- AIM OF THE TASK -
Nothing but the lines from the start of the entries through the line holding "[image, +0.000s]" is to be repeated, exactly and with pictures excluded.

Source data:

((

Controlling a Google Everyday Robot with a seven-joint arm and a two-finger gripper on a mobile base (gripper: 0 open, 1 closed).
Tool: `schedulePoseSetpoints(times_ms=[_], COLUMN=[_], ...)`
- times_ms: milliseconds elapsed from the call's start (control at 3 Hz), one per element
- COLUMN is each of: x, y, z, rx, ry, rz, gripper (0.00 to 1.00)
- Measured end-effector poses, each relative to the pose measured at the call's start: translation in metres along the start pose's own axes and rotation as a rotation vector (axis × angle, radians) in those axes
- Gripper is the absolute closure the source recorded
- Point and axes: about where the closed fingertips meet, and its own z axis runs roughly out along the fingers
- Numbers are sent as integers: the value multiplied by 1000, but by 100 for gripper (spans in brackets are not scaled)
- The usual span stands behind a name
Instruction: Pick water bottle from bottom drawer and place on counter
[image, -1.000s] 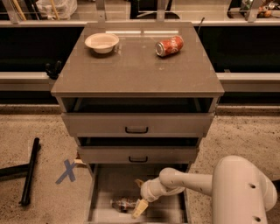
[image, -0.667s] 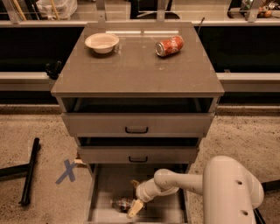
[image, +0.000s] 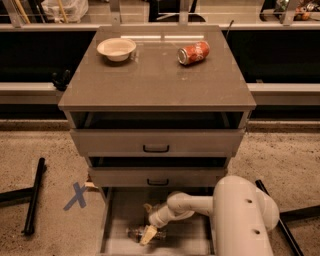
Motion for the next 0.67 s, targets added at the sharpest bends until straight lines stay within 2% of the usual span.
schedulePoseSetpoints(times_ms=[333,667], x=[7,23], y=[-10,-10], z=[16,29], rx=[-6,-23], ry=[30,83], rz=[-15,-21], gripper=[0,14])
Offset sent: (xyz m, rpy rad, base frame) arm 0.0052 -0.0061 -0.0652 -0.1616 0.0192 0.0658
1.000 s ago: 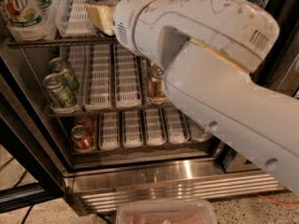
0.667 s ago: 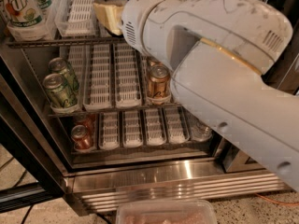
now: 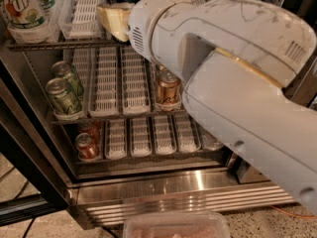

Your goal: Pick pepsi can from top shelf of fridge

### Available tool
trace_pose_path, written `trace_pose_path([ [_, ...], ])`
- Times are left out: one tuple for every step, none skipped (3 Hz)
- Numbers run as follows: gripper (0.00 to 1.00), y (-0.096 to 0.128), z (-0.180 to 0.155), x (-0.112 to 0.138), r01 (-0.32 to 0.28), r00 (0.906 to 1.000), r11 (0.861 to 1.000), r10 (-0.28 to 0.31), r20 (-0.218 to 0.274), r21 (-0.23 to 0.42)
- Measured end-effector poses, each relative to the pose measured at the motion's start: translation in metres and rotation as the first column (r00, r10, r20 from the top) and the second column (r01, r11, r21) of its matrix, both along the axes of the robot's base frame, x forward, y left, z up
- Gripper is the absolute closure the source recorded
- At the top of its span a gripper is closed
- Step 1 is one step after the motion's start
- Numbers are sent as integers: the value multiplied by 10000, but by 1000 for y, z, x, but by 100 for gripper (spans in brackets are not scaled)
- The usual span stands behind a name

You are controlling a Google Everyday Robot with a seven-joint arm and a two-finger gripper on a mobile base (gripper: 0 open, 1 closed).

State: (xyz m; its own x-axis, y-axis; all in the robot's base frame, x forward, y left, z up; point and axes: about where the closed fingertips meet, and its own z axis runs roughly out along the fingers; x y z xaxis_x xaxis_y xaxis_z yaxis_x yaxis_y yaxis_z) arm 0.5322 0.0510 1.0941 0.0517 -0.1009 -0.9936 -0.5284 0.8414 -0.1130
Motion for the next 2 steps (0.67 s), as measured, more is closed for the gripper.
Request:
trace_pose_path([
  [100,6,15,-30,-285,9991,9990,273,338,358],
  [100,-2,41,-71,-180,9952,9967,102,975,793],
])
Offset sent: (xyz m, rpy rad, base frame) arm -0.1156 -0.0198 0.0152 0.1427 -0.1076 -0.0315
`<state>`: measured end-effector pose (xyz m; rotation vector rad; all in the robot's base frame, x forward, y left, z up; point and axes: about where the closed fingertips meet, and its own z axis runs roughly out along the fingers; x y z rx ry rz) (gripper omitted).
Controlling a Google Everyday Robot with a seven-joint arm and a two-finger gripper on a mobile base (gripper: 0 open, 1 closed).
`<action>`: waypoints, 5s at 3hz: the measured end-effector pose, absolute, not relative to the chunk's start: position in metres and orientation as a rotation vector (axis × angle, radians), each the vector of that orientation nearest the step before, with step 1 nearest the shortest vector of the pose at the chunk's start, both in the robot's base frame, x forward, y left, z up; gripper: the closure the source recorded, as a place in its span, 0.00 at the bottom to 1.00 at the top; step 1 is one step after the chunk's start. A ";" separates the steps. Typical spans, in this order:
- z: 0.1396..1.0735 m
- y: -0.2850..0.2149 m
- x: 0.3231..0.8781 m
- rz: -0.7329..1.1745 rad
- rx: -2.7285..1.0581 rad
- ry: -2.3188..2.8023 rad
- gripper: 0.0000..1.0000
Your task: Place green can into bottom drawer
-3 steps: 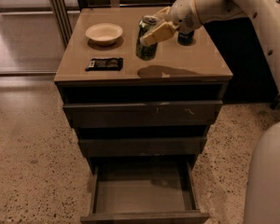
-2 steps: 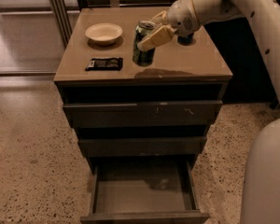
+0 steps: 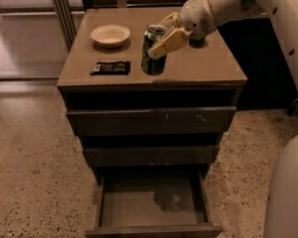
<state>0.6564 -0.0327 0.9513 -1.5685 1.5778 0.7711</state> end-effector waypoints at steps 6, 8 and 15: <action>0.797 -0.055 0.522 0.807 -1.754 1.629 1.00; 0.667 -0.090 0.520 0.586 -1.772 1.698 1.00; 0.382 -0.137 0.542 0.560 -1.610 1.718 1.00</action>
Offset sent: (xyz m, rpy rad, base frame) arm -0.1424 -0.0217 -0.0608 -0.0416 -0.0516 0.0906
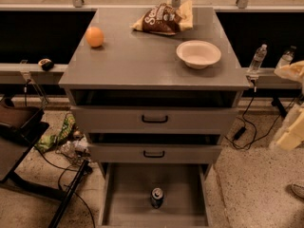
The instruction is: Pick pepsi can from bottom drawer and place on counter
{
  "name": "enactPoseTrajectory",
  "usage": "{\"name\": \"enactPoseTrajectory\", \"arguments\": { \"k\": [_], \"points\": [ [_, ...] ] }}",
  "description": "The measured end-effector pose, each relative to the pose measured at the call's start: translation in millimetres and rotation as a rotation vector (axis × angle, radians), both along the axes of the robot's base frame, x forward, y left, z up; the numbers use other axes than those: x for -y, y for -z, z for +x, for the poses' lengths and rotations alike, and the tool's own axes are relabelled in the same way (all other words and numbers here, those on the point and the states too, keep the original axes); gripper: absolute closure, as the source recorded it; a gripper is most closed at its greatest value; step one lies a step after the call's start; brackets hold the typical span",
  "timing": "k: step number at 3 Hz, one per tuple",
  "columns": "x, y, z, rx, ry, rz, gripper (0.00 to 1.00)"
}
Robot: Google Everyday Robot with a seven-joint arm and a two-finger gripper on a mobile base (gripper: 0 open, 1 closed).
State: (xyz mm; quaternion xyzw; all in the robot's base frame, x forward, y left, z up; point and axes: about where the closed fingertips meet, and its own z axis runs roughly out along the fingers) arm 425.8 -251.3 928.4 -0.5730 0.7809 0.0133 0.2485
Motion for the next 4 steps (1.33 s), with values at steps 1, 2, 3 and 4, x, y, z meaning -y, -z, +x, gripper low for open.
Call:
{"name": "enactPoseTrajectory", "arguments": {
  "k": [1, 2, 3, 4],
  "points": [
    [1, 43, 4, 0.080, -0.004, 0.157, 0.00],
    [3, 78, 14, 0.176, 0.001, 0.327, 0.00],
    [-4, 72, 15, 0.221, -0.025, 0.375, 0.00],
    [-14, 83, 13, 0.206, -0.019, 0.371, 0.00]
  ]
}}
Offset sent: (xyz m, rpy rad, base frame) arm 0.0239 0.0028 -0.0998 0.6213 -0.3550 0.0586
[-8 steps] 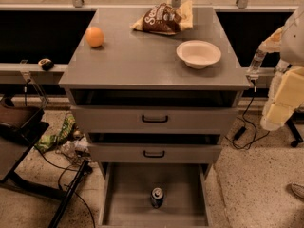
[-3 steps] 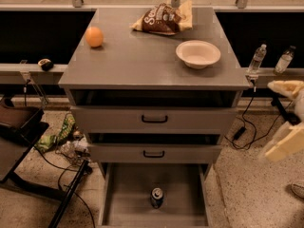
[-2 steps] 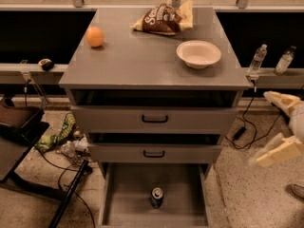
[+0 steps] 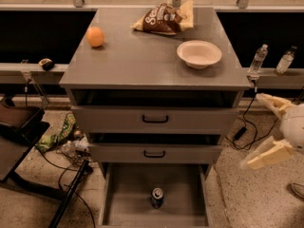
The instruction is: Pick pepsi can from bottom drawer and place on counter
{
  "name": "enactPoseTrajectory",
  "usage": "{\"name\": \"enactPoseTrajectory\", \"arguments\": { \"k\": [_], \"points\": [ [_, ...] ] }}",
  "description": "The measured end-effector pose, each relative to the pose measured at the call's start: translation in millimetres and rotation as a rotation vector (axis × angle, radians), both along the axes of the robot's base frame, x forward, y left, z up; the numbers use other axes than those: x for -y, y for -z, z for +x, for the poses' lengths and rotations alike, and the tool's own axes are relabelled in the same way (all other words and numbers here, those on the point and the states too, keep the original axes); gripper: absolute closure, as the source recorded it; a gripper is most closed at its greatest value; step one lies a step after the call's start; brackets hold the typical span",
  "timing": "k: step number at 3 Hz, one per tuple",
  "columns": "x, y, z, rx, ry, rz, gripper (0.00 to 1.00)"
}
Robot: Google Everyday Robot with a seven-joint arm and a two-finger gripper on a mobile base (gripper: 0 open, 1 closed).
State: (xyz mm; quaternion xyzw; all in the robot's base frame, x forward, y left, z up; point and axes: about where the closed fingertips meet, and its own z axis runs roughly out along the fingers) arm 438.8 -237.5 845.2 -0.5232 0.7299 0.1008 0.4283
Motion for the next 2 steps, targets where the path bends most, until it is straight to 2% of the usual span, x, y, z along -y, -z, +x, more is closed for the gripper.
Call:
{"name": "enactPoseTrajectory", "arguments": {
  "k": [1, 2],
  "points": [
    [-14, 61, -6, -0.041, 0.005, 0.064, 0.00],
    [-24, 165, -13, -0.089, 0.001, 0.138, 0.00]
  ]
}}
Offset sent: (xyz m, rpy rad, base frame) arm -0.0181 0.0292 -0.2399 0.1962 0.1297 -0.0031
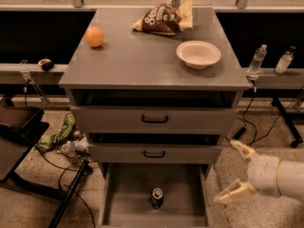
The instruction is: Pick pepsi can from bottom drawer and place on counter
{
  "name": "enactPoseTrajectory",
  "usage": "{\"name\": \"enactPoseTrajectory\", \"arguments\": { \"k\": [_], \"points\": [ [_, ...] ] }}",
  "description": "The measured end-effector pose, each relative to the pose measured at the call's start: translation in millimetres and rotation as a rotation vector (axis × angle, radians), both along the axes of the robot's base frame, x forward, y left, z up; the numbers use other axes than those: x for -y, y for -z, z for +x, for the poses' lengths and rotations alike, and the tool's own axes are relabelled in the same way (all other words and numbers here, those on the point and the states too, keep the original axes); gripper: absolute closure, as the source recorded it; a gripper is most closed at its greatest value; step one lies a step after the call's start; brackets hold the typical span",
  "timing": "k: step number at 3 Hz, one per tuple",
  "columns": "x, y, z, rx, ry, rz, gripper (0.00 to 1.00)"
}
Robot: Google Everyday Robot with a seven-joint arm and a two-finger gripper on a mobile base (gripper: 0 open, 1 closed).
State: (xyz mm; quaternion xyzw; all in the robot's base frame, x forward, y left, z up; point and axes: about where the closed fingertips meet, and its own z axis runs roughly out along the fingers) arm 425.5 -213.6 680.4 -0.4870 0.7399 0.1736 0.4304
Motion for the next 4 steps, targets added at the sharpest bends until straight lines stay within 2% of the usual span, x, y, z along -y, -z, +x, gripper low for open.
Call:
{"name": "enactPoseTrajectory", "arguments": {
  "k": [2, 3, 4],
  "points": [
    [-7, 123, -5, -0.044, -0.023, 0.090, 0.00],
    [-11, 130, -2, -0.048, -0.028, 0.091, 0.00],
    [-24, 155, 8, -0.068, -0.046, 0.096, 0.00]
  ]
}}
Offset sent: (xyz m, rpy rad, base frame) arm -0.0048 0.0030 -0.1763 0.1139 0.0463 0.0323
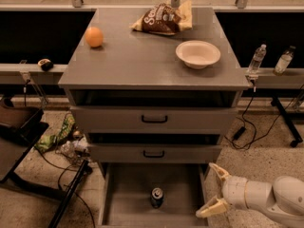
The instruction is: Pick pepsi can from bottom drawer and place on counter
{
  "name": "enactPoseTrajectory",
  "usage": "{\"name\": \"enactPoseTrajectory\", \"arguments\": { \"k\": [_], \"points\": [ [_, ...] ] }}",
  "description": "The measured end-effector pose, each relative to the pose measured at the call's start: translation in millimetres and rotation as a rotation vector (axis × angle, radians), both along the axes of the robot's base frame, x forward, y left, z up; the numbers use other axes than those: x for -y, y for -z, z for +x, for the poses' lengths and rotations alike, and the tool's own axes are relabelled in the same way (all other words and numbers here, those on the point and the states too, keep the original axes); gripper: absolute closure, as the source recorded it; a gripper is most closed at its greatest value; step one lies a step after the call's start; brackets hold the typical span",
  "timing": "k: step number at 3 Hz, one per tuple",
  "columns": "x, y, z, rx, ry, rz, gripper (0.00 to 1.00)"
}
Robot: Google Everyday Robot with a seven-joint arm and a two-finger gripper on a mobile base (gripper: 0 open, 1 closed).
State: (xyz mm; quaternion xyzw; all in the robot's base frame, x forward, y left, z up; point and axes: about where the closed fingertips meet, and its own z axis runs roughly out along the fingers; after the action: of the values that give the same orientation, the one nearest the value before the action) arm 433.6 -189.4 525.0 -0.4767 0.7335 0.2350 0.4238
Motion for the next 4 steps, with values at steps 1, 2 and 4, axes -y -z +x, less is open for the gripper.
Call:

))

- EXERCISE RESULT -
Controlling a Google Everyday Robot with a seven-joint arm and a two-finger gripper on a mobile base (gripper: 0 open, 1 closed).
Tool: `schedulePoseSetpoints(times_ms=[_], COLUMN=[_], ...)`
- times_ms: milliseconds elapsed from the call's start (control at 3 Hz), one per element
- COLUMN is each of: x, y, z, rx, ry, rz, gripper (0.00 to 1.00)
- Measured end-effector poses, each relative to the pose measured at the call's start: translation in metres along the start pose's own axes and rotation as a rotation vector (axis × angle, radians) in those axes
- Gripper is the absolute closure the source recorded
- Point and axes: about where the closed fingertips meet, and its own z axis runs roughly out along the fingers
- Numbers are sent as integers: the value multiplied by 1000, but by 100 for gripper (spans in brackets are not scaled)
- The usual span stands behind a name
Instruction: Pick water bottle from bottom drawer and place on counter
[image, -1.000s] 
[image, -0.667s] 
[image, +0.000s] 

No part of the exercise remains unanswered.